June 21, 2026 · View on GitHub

End-to-end per-clip latency (mel frontend + ViT encoder + head → 527 probs), CPU-only, same machine, same clip. ced.cpp matches the PyTorch reference numerically (see parity); this measures speed and memory.

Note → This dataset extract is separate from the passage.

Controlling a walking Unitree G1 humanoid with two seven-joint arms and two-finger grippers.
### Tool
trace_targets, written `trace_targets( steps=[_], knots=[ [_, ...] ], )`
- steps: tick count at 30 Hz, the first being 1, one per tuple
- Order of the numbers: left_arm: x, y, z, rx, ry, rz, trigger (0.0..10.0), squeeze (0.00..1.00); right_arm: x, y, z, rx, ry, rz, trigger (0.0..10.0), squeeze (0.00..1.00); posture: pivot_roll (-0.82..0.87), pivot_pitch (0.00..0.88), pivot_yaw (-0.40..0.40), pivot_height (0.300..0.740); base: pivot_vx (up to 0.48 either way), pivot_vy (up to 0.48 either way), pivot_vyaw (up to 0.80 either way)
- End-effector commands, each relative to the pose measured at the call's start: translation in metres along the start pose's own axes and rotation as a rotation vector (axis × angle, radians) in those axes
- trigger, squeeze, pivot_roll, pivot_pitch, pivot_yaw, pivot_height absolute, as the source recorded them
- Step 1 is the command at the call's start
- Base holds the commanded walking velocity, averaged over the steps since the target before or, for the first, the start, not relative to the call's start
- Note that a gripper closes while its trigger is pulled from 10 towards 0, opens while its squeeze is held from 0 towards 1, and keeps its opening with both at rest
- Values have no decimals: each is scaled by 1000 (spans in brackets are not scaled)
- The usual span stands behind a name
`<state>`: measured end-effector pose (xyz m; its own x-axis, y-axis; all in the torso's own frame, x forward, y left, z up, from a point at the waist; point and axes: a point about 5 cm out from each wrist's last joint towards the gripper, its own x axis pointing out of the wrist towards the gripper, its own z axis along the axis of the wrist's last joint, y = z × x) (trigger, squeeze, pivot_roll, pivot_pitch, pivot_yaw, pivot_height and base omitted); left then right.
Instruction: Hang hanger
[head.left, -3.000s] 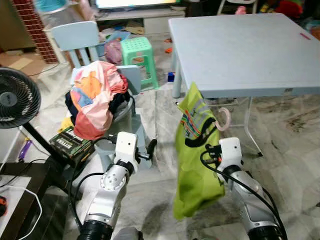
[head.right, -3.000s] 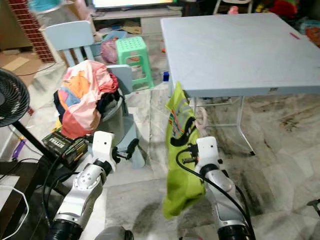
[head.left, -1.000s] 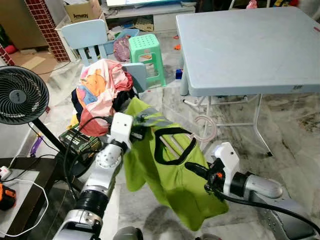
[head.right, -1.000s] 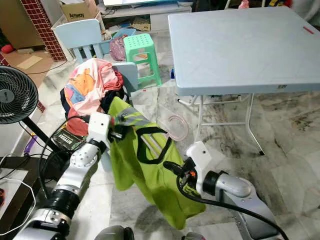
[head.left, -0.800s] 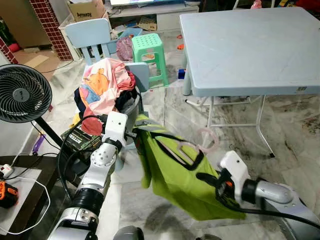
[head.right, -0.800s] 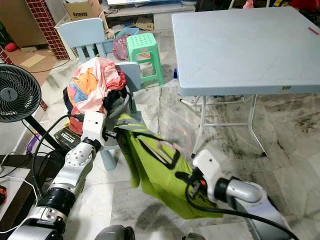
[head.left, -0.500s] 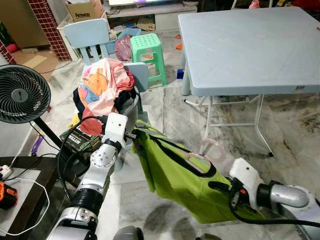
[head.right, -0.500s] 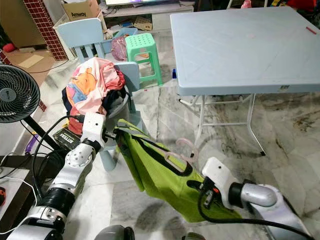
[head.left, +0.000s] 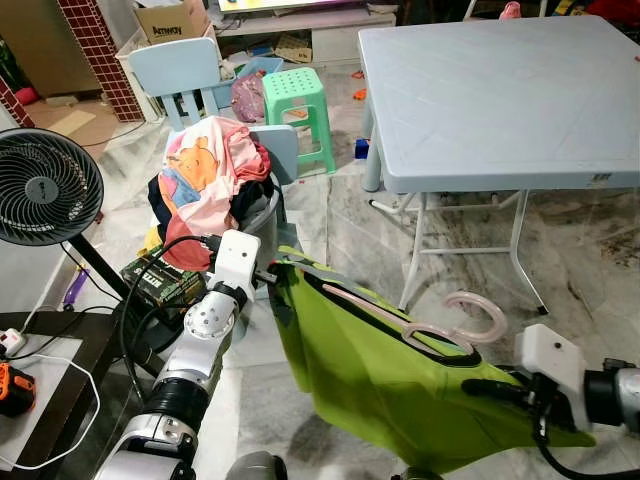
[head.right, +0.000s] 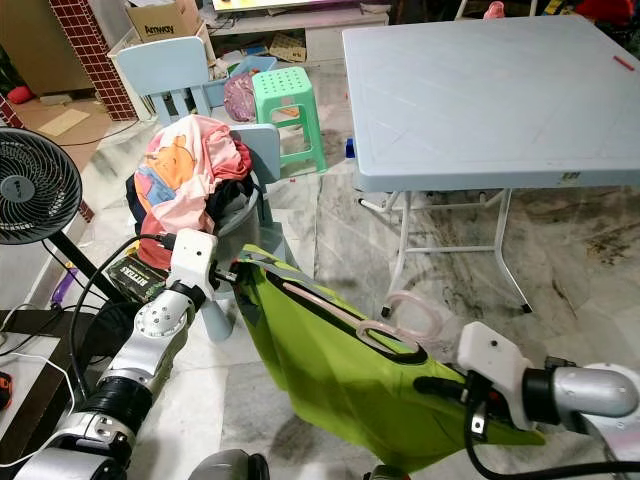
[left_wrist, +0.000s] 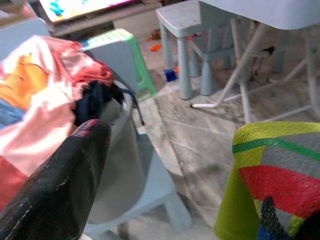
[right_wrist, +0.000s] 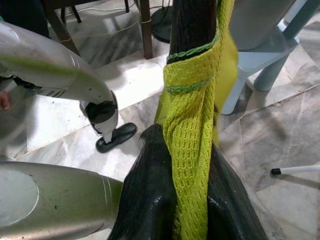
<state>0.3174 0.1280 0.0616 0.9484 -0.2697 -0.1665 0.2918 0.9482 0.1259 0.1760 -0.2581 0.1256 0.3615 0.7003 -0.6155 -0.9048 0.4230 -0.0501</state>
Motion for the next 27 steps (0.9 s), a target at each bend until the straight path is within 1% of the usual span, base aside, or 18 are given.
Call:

  • Machine: AMD Ryzen 9 9950X3D, CPU only (no GPU).
  • Model: ced-base (86M params).
  • Clip: 10.11 s (1012 mel frames) — the single-chunk path.
  • PyTorch: transformers + torchaudio, f32 (no native CPU f16/int8).
  • ced.cpp: ggml CPU, -march=native + tinyBLAS, built Release.
  • 40 timed iterations after 8 warmup; mean reported. Reproduce with the commands at the bottom.

Latency

Implementation4-thread mean4-thread RTF1-thread meanpeak RSS
PyTorch (transformers, f32)158.8 ms64x399.1 ms717 MB
ced.cpp f32 (same precision)126.6 ms80x433.3 ms354 MB
ced.cpp f16102.9 ms98x354.3 ms189 MB
ced.cpp q8_0117.1 ms86x410.3 ms111 MB

RTF = clip seconds / inference seconds (higher is faster; ~100x = 100 s of audio classified per wall-second).

Takeaways

  • Same precision (f32 vs f32) is the apples-to-apples comparison: ced.cpp is ~1.25x faster (126.6 vs 158.8 ms) and uses 2x less memory (354 vs 717 MB) than PyTorch, at the same numerical output.
  • The quantized configs go further (near-lossless: identical top-5 tags): f16 is the CPU sweet spot at 102.9 ms/clip (~1.5x faster than PyTorch f32, ~100x realtime - tinyBLAS's f16 GEMM is the win), and q8_0 drops to 111 MB (~6.5x less than PyTorch) for a small dequant-overhead latency cost.
  • No Python/torch runtime is resident, so peak RAM is much lower across the board.
  • Single thread: ced.cpp f16/q8 still beat PyTorch, but f32 is marginally slower (PyTorch's oneDNN GEMM is strong single-threaded). On CPU, prefer f16.
  • Cold start: ced-cli classify (model load + inference) completes in ~0.15 s wall; the PyTorch path pays multi-second import torch/transformers startup before the first inference — a large practical gap for serving and CLI use.
  • Parity holds throughout: identical top-5 tags across all variants.

Reproduce

# ced.cpp (per quant level, 4 and 1 threads)
ced-cli bench models/ced-base-f16.gguf  /tmp/ced_test.wav --iters 40 --warmup 8 --threads 4
ced-cli bench models/ced-base-q8_0.gguf /tmp/ced_test.wav --iters 40 --warmup 8 --threads 1

# PyTorch reference (same clip + methodology)
python scripts/bench_torch.py --model mispeech/ced-base --wav /tmp/ced_test.wav \
    --iters 40 --warmup 8 --threads 4